The Conference adopted the report of its Committee on the Application of Standards (CAS), which adopted conclusions on the application of specific ILO Conventions in 19 countries. It included Belarus, El Salvador and Zimbabwe in special paragraphs identifying particularly serious problems in the application of standards. It agreed on the importance of promoting employment and decent work in a rapidly changing world of work, stressing the need for governments, in consultation with employers’ and workers’ organizations and stakeholders to develop, implement, monitor and review policies and programmes rooted in International Labour Standards. 

A discussion on Social Protection   focused on the impact of COVID-19 and on the rapid changes occurring in the world of work. Delegates adopted conclusions that outlined a framework for urgent action towards universal, adequate, comprehensive and sustainable social protection systems that are adapted to developments in the world of work. 

The actions included measures to strengthen national social protection policies, close financing gaps, strengthen governance and adapt social protection systems in the aftermath of the crisis and in the context of the future of work.

Delegates adopted an emergency resolution on Myanmar, which called for the restoration of democracy, the reestablishment of civilian rule, the end to arbitrary detentions and violations of human rights, and the restoration of fundamental principles and rights at work. It called on the ILO Governing Body to monitor the situation in Myanmar and follow up on the implementation of the resolution.

Delegates also voted to adopt the ILO Programme and Budget for the 2022-3 biennium. In addition, they agreed to abrogate or withdraw 29 outdated international labour instruments.

Closing the ILC, the ILO Director-General, Guy Ryder, expressed satisfaction at the results obtained during what he described as a ‘remarkable’ Conference, guaranteeing the institutional and business continuity of the Organization.

“What has been done over the last few weeks places our Organization where it needs to be. It equips our Organization to rise to the challenges of this most difficult moment in the world of work. It’s an expression of how many governments, workers and employers look to us for leadership and action.” He said.

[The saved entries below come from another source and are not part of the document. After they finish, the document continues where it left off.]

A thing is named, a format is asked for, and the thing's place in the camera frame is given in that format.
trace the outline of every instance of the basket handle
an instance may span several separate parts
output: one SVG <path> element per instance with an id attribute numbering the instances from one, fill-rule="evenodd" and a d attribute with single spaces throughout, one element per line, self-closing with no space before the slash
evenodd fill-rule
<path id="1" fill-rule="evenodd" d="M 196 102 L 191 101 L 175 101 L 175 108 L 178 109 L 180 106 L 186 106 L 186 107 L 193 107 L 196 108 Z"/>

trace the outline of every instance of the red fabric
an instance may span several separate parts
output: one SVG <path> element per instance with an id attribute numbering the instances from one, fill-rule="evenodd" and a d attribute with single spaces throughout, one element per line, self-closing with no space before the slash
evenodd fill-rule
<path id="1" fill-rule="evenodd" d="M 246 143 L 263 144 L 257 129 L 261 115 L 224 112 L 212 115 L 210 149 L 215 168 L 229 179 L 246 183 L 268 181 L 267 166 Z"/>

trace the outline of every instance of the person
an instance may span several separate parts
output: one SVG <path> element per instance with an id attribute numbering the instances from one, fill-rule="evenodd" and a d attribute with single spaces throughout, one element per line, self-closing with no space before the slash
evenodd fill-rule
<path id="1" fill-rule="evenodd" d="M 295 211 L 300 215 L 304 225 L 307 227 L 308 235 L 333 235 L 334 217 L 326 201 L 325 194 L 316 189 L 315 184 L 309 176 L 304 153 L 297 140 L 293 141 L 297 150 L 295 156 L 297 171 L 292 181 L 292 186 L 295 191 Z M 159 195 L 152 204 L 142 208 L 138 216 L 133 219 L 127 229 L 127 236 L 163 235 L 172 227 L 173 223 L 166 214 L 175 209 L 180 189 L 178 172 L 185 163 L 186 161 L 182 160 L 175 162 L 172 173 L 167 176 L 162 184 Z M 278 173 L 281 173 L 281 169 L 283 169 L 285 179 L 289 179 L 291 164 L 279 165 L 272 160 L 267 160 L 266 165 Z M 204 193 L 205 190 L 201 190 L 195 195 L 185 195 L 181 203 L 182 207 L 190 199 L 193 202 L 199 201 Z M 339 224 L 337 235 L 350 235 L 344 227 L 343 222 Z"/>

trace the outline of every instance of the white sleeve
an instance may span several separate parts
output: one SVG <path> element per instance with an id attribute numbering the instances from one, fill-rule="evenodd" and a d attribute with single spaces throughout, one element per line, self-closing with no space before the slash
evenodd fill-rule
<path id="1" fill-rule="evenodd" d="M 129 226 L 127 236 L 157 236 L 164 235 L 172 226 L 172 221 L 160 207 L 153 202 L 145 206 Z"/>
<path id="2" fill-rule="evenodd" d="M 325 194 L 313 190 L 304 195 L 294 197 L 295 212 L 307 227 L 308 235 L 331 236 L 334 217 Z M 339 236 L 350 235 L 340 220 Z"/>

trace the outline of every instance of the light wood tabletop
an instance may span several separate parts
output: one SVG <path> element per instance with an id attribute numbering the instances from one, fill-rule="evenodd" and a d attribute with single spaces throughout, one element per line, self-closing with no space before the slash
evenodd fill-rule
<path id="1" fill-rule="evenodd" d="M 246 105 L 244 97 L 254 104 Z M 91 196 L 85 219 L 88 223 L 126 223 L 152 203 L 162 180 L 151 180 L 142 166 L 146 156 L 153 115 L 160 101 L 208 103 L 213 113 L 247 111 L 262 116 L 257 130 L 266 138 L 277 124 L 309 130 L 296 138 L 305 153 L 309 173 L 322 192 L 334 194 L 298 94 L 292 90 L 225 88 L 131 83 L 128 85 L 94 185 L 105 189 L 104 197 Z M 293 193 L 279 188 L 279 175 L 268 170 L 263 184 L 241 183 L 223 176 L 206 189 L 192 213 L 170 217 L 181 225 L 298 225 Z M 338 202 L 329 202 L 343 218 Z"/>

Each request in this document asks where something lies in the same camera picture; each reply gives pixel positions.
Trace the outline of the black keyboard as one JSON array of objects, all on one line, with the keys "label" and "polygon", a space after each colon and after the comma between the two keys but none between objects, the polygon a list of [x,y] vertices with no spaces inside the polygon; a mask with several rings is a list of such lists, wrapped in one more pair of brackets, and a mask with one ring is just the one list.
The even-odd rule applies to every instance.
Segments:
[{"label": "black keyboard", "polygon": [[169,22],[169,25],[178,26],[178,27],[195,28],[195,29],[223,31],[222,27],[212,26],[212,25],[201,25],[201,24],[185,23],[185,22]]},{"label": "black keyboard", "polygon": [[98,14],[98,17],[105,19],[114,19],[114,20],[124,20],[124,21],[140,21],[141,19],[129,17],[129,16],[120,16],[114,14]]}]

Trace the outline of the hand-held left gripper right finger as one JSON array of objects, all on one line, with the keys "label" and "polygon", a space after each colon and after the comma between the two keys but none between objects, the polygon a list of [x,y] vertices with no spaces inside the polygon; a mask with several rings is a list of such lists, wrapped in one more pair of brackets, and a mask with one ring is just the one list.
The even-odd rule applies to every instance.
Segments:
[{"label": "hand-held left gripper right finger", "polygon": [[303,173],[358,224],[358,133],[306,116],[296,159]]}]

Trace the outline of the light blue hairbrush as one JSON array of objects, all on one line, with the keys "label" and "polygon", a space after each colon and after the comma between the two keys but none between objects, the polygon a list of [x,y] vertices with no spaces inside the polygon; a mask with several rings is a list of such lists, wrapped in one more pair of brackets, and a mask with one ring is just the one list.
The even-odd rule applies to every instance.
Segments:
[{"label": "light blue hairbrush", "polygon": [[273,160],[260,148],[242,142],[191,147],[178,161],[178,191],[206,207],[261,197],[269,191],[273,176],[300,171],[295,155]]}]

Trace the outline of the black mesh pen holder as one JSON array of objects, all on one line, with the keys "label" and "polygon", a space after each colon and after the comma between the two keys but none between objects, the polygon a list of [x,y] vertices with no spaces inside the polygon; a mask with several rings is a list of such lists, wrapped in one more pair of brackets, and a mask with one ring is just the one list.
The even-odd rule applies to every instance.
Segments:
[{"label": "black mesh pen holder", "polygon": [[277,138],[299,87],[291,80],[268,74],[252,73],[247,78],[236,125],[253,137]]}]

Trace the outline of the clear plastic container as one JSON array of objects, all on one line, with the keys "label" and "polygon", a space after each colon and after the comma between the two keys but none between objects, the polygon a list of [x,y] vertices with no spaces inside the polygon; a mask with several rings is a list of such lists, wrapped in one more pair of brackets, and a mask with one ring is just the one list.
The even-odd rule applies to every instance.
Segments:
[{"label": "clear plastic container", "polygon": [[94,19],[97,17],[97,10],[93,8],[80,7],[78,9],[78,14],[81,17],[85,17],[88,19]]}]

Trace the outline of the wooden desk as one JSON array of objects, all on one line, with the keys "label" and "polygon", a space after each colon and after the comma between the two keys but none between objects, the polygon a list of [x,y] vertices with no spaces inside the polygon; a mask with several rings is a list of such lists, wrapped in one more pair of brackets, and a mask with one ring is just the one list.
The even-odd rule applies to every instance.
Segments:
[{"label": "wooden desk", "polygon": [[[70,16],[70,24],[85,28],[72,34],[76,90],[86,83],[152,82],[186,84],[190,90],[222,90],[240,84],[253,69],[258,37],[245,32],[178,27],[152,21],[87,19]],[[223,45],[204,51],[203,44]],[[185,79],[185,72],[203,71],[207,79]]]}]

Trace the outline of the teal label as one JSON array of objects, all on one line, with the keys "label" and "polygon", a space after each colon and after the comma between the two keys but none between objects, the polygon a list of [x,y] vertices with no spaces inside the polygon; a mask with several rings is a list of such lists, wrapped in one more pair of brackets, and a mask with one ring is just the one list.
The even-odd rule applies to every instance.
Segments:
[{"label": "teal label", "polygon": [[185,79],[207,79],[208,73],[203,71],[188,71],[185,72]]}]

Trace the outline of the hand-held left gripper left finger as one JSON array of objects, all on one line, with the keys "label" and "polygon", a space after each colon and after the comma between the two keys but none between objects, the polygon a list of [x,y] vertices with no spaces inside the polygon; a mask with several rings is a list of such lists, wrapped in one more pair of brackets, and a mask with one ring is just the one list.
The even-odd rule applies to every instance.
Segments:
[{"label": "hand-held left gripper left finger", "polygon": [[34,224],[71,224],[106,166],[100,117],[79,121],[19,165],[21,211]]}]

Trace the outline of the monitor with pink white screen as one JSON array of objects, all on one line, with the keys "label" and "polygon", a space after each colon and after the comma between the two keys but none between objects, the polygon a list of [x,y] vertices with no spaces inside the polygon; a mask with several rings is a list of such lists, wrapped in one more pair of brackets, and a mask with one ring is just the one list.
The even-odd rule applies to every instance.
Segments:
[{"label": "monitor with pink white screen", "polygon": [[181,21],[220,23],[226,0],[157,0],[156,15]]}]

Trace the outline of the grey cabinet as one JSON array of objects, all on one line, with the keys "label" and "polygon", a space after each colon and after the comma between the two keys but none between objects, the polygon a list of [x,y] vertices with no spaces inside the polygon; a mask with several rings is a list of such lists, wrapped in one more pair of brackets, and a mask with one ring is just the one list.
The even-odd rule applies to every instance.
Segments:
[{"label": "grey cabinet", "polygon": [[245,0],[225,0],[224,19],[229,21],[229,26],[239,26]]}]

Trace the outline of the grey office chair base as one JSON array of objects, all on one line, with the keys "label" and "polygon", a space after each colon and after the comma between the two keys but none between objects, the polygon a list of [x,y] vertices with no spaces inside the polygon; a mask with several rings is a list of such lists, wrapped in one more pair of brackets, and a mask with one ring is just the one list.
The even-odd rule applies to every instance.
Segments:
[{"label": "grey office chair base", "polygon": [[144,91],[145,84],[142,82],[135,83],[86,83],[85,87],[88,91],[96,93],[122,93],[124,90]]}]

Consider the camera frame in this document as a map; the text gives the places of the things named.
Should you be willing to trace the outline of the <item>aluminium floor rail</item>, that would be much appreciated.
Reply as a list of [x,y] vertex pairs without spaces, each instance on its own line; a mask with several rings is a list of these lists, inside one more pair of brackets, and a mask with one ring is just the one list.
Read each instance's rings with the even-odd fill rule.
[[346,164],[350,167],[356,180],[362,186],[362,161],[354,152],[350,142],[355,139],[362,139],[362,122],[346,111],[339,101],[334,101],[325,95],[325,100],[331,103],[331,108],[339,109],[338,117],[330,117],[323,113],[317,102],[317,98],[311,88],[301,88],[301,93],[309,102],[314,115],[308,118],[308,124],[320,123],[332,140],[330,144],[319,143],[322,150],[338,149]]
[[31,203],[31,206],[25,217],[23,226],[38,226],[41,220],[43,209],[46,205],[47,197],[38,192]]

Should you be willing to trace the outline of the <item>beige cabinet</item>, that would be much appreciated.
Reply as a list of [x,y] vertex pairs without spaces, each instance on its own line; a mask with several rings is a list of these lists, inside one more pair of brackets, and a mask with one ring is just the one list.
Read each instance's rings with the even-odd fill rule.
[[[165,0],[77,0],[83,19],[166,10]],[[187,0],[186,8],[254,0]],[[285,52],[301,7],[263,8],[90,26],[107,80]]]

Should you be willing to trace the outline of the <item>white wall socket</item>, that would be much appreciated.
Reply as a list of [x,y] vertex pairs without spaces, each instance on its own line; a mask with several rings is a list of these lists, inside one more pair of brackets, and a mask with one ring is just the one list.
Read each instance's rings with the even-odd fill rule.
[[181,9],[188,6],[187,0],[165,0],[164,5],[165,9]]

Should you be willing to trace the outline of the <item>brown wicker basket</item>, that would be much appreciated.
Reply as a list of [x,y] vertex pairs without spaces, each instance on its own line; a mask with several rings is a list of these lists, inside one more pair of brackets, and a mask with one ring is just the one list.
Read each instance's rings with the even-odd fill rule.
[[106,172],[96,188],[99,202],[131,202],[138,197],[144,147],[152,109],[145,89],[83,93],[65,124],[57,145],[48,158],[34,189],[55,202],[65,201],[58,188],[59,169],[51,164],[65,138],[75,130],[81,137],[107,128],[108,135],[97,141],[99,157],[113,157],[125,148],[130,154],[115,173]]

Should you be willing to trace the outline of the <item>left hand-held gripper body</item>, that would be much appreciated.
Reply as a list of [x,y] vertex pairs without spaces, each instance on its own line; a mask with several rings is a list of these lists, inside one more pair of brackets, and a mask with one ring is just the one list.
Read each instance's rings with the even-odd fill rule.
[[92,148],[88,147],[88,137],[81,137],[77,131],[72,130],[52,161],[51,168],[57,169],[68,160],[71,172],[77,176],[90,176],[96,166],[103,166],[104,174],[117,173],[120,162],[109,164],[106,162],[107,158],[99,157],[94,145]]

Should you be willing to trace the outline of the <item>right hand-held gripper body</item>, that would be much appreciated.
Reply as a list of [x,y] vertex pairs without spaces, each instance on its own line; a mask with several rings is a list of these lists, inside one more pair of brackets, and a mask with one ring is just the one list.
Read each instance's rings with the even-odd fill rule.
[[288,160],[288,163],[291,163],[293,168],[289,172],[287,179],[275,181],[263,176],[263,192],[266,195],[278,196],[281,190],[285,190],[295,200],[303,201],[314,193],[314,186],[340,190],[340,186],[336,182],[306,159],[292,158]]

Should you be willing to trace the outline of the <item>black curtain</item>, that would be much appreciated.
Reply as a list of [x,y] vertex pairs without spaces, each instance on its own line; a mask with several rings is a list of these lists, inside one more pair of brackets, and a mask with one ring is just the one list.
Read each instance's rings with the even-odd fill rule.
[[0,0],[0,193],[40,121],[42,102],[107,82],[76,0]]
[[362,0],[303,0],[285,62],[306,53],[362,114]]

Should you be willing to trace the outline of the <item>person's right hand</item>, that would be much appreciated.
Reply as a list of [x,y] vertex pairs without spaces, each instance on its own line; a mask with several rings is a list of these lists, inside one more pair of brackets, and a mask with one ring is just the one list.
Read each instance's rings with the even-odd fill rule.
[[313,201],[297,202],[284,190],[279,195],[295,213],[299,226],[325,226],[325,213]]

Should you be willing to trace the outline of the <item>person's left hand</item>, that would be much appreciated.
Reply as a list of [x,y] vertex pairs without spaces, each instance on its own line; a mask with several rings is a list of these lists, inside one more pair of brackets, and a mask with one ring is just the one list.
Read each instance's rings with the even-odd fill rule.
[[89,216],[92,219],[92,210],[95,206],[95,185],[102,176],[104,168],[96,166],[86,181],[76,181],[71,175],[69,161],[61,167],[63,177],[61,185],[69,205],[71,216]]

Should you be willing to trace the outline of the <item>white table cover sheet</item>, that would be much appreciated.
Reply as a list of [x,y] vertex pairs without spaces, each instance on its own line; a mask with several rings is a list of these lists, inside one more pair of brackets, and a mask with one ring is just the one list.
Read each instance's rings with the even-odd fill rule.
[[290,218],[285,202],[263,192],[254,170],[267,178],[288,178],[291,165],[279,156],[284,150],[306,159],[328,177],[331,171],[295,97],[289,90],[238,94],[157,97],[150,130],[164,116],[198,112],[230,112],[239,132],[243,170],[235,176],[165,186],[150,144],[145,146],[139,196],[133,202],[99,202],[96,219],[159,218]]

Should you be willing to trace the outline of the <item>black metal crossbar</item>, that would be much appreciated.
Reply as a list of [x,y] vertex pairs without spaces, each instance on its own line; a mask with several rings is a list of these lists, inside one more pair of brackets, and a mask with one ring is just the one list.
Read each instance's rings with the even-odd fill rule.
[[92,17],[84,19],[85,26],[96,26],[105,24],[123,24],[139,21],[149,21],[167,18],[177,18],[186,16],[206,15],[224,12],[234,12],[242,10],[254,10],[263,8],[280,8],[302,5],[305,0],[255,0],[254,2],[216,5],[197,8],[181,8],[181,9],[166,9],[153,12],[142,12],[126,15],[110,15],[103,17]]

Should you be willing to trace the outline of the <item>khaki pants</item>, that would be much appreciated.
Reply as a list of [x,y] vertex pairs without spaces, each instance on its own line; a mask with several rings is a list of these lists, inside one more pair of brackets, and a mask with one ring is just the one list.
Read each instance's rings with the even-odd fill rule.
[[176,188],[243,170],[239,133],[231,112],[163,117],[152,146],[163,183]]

Nearly 4,500 delegates took part in the virtual ILC, including 171 ministers, one of which is Nigeria Minister of Labour and Employment, Sen. Chris Ngige and vice-ministers and high-level representatives from workers and employers, from 181 ILO Member States.

Global agreement reached at ILO Conference on action for COVID-19 recovery

The International Labour Conference (ILC) has adopted a Global Call to Action outlining measures to create a human-centred recovery from the COVI-19 pandemic and avoid the long-term scarring of economies and societies.

Delegates from 181 countries representing the Governments, workers and employers at the 109th session of the ILC adopted unanimously the Global Call to Action for a human-centred COVID-19 recovery.

The Action will prioritize the creation of decent jobs for all and addresses the inequalities caused by the crisis.

The Global Call to Action for a Human-Centred Recovery outlines a comprehensive agenda. It commits countries to ensuring that their economic and social recovery from the crisis is “fully inclusive, sustainable and resilient.”

The agreement includes two sets of agreed actions. The first covers measures to be taken by national governments and their employer and trade union ‘social partners’, to achieve a job-rich recovery that substantially strengthens worker and social protections and supports sustainable enterprises.